Metabolic changes in the knockout mouse for Canavan's disease: implications for patients with Canavan's disease

• Published in: Journal of child neurology Vol. 18; no. 9; p. 611
• Main Authors: Surendran, Sankar, Matalon, Kimberlee M, Szucs, Sylvia, Tyring, Stephen K, Matalon, Reuben
• Format: Journal Article
• Language: English
• Published: United States 01.09.2003
• Subjects: Animals; Aspartate Aminotransferases - metabolism; Aspartic Acid - metabolism; Body Weight; Canavan Disease - enzymology; Canavan Disease - metabolism; Disease Models, Animal; Glutamic Acid - metabolism; Humans; Mice; Mice, Knockout
• ISSN: 0883-0738
• DOI: 10.1177/08830738030180090701

Canavan's disease is an autosomal recessive disorder caused by aspartoacylase deficiency, which leads to accumulation of N-acetylaspartic acid in the brain and blood and an elevated level of N-acetylaspartic acid in the urine.

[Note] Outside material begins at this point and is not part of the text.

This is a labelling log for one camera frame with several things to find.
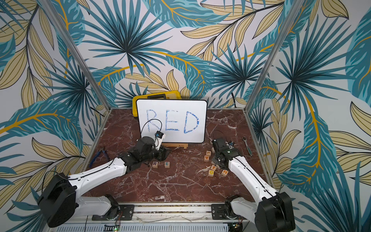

The brain of patients with Canavan's disease shows spongy degeneration. How the enzyme deficiency and elevated N-acetylaspartic acid cause the pathophysiology observed in Canavan's disease is not obvious. The creation of a knockout mouse for Canavan's disease is being used as a tool to investigate metabolic pathways in the mouse and correlate them with the patients with Canavan's disease. The level of glutamate is lower in the knockout mouse brain than in the wild-type mouse brain, similar to what we have found in children with Canavan's disease, and so are the levels of gamma-aminobutyric acid (GABA). The level of aspartate is higher in the Canavan's disease mouse brain. The activity of aspartate aminotransferase, an enzyme involved in the malate-aspartate shuttle, is lower in the Canavan's disease mouse brain. The lower weight of the Canavan's disease mouse was in direct proportion to low total-body fat and bone mineral density. These changes might be similar to what is seen in patients with Canavan's disease and could have therapeutic implications.